Ginkgolide B monotherapy reverses osteoporosis by regulating oxidative stress-mediated bone homeostasis

Abstract

Osteoporosis is characterized by reductions in bone mass, which could be attributed to the dysregulation of bone homeostasis, such as the loss of balance between bone-resorbing osteoclasts and bone-forming osteoblasts. Elevated levels of oxidative stress increase bone resorption by promoting osteoclastogenesis and inhibiting the osteogenesis. Ginkgolide B (GB), a small natural molecule from Ginkgo biloba, has been reported to possess pharmacological activities by regulating reactive oxygen species (ROS) in aging-related degenerative diseases. Herein, we assessed the therapeutic effects of GB on the bone phenotypes of mice with osteoporosis induced by (I) aging, (II) ovariectomy, and (III) glucocorticoids.

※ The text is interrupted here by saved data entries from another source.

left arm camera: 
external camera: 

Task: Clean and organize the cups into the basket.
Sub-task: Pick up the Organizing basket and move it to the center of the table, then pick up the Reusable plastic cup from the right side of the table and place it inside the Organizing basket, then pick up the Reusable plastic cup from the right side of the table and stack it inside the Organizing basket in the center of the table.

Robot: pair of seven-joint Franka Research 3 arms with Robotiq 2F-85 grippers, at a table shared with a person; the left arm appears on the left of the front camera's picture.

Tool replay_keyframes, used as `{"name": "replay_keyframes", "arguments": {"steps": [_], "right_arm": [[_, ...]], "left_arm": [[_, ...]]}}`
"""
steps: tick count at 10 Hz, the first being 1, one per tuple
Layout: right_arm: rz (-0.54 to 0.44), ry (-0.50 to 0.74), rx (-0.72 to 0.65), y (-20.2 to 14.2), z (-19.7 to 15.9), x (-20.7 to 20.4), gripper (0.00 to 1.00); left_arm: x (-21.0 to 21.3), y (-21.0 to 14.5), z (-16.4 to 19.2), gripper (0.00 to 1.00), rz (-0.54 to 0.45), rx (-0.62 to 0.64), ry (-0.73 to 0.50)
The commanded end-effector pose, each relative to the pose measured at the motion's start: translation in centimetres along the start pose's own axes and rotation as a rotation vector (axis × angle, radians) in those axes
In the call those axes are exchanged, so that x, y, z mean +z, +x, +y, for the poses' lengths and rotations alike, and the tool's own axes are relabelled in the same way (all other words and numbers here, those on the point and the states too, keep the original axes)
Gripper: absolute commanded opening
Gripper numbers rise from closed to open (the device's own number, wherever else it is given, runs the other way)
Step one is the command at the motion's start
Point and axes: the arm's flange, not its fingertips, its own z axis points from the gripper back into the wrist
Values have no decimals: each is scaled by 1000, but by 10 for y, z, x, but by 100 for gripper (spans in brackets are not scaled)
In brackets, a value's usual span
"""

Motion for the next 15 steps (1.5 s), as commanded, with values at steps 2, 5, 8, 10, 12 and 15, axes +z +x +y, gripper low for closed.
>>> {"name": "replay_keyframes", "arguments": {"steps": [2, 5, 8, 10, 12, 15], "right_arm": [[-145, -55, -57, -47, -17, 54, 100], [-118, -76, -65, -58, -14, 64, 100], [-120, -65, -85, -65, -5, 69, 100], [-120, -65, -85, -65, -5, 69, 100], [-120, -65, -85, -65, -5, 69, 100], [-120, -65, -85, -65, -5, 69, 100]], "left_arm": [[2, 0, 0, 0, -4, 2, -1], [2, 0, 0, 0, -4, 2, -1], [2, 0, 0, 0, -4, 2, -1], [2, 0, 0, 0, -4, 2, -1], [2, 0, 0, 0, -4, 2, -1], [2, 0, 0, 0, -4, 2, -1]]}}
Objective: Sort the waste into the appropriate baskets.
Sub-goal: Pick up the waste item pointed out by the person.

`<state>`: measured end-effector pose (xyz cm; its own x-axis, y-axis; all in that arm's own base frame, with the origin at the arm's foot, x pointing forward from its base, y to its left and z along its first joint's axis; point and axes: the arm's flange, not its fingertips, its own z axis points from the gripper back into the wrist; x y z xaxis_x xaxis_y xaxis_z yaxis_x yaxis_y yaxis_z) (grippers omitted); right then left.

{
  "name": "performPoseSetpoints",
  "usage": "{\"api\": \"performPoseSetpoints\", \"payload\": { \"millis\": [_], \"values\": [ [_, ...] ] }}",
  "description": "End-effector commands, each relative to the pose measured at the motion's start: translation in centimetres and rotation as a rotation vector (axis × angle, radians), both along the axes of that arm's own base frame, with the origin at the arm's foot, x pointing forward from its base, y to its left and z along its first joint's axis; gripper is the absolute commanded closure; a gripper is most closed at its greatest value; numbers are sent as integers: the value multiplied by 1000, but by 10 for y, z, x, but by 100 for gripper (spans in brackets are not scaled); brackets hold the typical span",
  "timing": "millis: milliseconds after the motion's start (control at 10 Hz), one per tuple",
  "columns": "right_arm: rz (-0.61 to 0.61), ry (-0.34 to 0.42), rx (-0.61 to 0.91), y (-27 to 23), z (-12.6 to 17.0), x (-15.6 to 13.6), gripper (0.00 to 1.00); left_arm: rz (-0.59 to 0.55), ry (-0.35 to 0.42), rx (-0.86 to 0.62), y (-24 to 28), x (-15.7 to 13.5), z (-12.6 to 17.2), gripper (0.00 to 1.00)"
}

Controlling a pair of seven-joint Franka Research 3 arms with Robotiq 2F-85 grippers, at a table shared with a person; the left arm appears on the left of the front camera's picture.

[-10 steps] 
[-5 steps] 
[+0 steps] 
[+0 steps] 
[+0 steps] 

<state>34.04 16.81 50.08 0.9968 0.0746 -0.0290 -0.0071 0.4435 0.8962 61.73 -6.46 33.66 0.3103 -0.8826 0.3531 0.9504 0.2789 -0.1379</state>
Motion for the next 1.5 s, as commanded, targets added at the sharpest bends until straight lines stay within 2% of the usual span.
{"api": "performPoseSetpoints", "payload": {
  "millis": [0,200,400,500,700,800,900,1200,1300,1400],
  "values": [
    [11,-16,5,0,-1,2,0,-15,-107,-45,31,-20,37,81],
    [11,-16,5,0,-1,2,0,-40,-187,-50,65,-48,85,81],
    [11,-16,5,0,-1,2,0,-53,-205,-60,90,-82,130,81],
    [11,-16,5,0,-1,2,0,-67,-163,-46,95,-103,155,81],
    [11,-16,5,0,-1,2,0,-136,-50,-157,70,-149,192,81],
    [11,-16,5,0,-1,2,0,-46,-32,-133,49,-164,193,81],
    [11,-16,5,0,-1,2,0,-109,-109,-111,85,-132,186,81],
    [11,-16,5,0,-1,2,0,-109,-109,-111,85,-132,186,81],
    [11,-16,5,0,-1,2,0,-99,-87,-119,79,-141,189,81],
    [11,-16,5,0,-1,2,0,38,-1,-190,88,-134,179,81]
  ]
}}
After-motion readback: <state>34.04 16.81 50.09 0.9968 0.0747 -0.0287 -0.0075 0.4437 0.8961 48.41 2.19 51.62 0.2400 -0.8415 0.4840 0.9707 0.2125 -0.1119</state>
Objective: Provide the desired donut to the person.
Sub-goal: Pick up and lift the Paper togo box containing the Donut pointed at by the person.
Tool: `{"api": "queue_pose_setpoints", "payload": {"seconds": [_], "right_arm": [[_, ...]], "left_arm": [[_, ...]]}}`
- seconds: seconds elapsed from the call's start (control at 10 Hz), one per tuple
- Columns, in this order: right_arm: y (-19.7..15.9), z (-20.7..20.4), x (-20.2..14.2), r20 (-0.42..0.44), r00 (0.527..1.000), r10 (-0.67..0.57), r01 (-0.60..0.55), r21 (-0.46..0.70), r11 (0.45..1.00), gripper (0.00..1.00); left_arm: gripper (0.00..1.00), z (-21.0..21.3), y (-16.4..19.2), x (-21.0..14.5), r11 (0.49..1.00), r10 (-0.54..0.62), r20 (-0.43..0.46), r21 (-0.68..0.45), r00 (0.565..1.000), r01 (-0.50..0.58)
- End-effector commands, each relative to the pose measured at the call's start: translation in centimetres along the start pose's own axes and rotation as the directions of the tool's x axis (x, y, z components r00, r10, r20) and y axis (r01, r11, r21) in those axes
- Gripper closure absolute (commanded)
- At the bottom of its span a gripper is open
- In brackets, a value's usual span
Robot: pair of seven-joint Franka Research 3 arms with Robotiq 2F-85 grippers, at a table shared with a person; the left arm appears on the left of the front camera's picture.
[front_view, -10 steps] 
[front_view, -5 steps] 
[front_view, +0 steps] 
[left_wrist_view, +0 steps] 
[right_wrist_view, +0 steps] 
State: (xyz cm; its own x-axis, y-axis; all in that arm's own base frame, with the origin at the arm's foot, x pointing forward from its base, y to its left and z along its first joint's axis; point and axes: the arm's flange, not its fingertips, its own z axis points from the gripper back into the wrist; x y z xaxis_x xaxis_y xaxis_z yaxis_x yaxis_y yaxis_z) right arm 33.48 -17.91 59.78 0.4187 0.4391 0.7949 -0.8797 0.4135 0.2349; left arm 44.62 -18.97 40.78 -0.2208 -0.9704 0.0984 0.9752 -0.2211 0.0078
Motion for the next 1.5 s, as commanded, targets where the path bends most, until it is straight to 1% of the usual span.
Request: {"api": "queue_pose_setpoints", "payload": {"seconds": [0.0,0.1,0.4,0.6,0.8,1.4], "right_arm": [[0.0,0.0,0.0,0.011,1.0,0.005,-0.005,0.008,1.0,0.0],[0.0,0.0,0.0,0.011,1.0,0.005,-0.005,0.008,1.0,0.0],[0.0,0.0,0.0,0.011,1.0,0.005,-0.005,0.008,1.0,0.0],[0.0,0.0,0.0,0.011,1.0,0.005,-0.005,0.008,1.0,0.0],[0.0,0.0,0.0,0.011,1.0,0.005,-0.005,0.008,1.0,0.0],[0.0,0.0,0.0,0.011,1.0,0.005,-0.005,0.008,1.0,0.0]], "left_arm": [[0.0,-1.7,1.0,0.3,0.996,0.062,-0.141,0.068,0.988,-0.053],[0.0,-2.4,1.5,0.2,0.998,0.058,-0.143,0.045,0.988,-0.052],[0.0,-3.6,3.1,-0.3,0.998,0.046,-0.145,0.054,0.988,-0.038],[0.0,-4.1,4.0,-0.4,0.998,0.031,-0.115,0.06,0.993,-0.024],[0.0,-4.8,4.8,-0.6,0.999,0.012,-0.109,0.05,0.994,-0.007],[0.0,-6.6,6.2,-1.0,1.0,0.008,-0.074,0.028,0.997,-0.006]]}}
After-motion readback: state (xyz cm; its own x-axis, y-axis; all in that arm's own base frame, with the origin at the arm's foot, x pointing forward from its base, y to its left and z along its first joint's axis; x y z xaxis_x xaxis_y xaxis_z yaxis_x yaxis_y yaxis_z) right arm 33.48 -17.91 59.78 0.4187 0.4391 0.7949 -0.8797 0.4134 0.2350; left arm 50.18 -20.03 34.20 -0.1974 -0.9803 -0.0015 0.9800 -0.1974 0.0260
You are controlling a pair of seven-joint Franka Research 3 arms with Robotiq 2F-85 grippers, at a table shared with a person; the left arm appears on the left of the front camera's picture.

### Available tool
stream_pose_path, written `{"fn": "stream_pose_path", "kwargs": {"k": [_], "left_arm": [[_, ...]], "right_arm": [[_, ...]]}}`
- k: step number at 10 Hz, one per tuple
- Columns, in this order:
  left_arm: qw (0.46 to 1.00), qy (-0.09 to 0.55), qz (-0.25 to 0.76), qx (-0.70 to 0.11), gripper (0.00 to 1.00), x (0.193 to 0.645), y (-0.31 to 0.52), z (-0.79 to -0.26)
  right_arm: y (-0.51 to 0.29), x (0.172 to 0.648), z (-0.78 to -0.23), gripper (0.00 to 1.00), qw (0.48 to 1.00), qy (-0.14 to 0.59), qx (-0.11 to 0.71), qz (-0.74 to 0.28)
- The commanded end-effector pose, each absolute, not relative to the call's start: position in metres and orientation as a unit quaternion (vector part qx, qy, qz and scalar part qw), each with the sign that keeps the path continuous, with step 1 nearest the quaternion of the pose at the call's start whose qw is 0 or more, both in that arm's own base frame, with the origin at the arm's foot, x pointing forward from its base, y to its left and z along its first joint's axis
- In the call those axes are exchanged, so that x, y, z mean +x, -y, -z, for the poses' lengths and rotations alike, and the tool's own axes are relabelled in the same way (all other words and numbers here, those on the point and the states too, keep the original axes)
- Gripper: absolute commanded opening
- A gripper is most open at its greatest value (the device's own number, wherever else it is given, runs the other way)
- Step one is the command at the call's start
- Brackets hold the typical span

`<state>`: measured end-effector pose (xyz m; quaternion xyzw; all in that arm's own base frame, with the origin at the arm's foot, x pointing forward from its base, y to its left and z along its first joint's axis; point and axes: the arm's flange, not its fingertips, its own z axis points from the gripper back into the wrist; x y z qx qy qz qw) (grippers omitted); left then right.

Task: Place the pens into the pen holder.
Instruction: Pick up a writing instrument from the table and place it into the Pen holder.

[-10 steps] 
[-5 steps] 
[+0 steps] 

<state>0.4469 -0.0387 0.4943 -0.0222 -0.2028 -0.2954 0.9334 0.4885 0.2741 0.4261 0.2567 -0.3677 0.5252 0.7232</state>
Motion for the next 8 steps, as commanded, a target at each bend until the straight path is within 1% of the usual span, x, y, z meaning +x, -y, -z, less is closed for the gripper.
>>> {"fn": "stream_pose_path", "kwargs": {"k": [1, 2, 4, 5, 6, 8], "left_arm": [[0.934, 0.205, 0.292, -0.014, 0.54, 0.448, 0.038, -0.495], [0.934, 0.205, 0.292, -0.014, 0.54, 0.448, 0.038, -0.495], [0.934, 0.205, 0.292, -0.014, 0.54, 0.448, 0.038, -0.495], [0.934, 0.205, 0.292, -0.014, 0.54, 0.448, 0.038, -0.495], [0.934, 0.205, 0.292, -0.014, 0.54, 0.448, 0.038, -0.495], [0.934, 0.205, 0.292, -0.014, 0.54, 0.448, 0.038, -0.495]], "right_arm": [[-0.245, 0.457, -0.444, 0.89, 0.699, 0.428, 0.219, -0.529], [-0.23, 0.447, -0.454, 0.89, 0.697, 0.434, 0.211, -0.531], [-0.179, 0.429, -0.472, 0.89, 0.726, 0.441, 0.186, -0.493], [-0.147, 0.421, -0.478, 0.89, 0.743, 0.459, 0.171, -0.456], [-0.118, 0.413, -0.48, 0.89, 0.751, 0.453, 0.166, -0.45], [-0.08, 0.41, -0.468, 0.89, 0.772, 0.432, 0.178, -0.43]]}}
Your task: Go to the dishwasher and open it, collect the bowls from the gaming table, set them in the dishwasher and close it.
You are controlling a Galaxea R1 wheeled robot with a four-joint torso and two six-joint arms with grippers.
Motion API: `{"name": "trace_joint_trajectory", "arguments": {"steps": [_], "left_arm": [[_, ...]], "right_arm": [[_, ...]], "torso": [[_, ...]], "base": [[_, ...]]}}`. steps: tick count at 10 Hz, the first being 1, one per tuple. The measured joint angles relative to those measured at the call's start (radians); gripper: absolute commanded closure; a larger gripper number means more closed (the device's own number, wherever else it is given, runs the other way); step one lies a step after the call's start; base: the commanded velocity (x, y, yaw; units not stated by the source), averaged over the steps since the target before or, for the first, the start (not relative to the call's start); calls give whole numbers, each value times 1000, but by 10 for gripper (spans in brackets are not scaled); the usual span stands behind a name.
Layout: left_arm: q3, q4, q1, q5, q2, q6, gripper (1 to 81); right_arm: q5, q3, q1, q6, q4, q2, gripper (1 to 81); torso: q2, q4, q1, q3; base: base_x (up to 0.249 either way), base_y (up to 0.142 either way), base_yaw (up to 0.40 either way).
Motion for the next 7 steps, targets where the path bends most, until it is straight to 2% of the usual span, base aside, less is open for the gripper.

In all three animal models, oral gavage of GB significantly improved bone mass consistent with the increase in the OPG-to-RANKL ratio. In the in vitro experiments, GB promoted osteogenesis in aged mesenchymal stem cells (MSCs) and repressed osteoclastogenesis in aged macrophages by reducing ROS. The serum protein profile in GB-treated aged mice revealed moderate rejuvenating effects; signaling pathways associated with ROS were also regulated. The anabolic and anti-catabolic effects of GB were illustrated by the reduction in ROS. Our results indicate that GB is effective in treating osteoporosis. The use of GB in patients with osteoporosis is worthy of further clinical investigation.